**What you need to do**: Whenever a line of the entries below holds the string "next", copy that line and return it.

[Opening Data excerpts section]

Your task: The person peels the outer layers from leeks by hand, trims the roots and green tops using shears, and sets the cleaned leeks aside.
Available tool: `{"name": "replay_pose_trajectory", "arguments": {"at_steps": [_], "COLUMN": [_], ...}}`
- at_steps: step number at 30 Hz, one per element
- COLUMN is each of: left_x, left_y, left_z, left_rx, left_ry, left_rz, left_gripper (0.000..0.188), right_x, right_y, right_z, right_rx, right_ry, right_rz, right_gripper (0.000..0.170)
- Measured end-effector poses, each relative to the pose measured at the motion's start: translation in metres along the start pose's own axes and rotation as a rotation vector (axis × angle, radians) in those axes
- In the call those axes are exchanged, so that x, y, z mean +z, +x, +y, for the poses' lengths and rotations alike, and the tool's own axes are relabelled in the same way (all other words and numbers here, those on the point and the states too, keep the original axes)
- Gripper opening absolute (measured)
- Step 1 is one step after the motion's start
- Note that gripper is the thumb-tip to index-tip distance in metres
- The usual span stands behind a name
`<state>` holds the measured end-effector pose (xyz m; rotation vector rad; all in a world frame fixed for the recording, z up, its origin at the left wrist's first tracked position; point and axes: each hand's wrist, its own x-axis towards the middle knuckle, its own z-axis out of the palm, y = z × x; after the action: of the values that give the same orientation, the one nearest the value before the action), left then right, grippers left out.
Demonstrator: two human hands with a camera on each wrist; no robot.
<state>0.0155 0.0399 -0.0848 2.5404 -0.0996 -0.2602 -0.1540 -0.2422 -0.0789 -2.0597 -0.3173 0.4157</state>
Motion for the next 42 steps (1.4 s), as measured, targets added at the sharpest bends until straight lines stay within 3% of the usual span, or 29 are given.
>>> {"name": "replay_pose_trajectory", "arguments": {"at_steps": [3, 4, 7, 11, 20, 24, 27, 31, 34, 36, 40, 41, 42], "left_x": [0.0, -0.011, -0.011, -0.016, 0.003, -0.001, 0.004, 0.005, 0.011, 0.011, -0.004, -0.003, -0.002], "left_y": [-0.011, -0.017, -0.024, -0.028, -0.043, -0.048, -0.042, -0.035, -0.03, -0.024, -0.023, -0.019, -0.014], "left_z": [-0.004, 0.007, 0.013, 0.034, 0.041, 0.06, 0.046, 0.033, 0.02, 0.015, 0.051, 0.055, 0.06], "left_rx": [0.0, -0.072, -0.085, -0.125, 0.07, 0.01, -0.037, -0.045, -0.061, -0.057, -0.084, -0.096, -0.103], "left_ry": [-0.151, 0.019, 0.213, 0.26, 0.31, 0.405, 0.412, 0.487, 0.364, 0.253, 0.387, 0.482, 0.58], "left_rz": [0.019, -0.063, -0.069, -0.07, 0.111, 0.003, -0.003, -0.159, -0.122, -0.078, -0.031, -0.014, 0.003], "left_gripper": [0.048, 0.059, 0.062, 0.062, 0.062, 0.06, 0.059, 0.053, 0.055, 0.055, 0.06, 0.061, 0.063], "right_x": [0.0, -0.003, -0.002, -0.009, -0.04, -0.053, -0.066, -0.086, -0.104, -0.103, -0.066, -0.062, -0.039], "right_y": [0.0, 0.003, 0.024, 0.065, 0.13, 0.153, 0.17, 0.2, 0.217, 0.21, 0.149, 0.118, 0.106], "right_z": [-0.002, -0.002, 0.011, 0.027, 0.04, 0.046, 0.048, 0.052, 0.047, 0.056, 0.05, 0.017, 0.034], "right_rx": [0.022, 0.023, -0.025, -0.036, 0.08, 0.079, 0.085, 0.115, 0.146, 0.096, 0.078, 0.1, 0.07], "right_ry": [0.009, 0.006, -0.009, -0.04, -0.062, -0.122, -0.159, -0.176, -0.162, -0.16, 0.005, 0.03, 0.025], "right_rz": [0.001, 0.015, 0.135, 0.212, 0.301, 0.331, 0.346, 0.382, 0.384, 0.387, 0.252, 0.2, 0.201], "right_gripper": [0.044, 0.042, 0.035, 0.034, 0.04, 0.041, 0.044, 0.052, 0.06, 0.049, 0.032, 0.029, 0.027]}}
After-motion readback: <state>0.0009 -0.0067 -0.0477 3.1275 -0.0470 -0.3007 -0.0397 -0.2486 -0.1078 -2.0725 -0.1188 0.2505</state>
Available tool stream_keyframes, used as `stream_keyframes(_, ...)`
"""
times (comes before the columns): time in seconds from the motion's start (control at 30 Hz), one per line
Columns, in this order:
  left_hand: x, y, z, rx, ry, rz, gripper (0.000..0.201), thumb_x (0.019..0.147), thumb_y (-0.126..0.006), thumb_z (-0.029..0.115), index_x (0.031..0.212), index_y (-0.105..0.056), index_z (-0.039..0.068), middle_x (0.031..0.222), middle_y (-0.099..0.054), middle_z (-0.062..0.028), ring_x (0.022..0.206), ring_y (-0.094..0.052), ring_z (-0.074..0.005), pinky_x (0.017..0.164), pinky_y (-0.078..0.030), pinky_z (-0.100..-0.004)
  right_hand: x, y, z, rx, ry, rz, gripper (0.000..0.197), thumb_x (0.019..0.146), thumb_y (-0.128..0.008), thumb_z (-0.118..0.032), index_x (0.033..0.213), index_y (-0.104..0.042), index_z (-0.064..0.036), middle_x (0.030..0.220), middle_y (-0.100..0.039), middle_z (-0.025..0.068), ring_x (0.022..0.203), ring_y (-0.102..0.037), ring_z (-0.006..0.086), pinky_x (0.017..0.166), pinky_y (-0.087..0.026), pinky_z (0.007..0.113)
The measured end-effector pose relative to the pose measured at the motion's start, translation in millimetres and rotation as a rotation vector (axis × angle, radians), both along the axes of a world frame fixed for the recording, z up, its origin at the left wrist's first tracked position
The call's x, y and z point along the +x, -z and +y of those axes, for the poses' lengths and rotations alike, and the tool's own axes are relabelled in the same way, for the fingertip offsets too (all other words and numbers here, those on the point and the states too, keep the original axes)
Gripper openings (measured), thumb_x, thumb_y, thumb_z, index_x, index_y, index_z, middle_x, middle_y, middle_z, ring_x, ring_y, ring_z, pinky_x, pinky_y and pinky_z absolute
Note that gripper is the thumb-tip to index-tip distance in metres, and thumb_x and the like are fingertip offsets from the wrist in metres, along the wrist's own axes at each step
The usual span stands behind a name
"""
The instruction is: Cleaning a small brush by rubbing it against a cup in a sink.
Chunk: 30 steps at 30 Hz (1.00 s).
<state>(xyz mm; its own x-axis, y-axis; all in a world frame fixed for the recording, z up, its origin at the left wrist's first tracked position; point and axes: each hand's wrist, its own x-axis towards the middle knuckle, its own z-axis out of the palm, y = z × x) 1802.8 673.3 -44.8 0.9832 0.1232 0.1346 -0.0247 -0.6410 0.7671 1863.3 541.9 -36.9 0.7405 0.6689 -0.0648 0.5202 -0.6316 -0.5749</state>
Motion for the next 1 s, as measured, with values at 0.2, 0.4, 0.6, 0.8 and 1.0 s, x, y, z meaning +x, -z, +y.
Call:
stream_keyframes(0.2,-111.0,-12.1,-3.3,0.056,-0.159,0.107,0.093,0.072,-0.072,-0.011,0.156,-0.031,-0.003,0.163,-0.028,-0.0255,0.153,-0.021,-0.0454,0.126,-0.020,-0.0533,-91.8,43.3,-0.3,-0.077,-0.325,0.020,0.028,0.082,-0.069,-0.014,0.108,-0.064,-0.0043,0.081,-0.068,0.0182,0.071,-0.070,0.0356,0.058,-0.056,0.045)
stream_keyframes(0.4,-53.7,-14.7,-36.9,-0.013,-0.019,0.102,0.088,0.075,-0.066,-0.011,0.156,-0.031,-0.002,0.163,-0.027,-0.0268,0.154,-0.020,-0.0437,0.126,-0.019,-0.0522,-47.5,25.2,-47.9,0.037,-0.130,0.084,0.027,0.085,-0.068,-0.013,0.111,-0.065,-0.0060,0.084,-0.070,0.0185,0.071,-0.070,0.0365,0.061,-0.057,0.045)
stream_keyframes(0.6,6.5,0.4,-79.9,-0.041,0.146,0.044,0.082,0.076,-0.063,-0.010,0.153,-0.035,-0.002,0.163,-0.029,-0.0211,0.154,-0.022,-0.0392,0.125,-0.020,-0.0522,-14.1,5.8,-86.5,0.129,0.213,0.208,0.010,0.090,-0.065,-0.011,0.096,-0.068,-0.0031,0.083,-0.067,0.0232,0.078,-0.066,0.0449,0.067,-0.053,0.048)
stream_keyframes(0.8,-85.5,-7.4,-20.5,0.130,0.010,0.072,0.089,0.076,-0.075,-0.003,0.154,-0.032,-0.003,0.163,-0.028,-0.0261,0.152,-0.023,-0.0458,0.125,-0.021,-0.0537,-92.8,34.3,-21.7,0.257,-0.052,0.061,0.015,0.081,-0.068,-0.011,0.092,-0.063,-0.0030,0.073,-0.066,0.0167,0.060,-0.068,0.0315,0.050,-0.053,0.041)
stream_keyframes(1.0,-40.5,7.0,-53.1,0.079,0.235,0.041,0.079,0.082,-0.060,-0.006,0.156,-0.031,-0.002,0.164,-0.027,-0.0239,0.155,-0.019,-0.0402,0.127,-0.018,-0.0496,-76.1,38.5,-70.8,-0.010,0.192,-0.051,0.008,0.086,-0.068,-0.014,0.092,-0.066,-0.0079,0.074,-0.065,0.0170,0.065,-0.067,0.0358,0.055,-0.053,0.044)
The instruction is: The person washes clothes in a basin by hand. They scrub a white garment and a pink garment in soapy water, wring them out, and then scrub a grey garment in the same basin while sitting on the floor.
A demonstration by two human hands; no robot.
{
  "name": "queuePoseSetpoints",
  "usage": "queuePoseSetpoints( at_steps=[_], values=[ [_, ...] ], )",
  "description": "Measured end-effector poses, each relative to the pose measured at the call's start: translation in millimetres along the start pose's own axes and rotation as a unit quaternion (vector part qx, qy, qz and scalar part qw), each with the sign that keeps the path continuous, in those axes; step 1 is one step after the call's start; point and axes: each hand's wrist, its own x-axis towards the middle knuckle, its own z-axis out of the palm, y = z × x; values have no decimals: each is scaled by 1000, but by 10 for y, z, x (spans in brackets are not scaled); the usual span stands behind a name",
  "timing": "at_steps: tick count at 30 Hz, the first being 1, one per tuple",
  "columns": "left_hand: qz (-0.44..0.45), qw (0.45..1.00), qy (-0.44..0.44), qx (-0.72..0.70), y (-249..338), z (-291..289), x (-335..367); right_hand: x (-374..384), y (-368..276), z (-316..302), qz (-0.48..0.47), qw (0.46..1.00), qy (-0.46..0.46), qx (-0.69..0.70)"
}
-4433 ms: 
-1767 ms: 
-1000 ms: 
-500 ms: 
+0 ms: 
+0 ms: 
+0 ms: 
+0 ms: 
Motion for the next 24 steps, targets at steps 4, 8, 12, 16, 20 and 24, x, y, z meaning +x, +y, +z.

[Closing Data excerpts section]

**Task output**:
Motion for the next 42 steps (1.4 s), as measured, targets added at the sharpest bends until straight lines stay within 3% of the usual span, or 29 are given.
Motion for the next 1 s, as measured, with values at 0.2, 0.4, 0.6, 0.8 and 1.0 s, x, y, z meaning +x, -z, +y.
Motion for the next 24 steps, targets at steps 4, 8, 12, 16, 20 and 24, x, y, z meaning +x, +y, +z.

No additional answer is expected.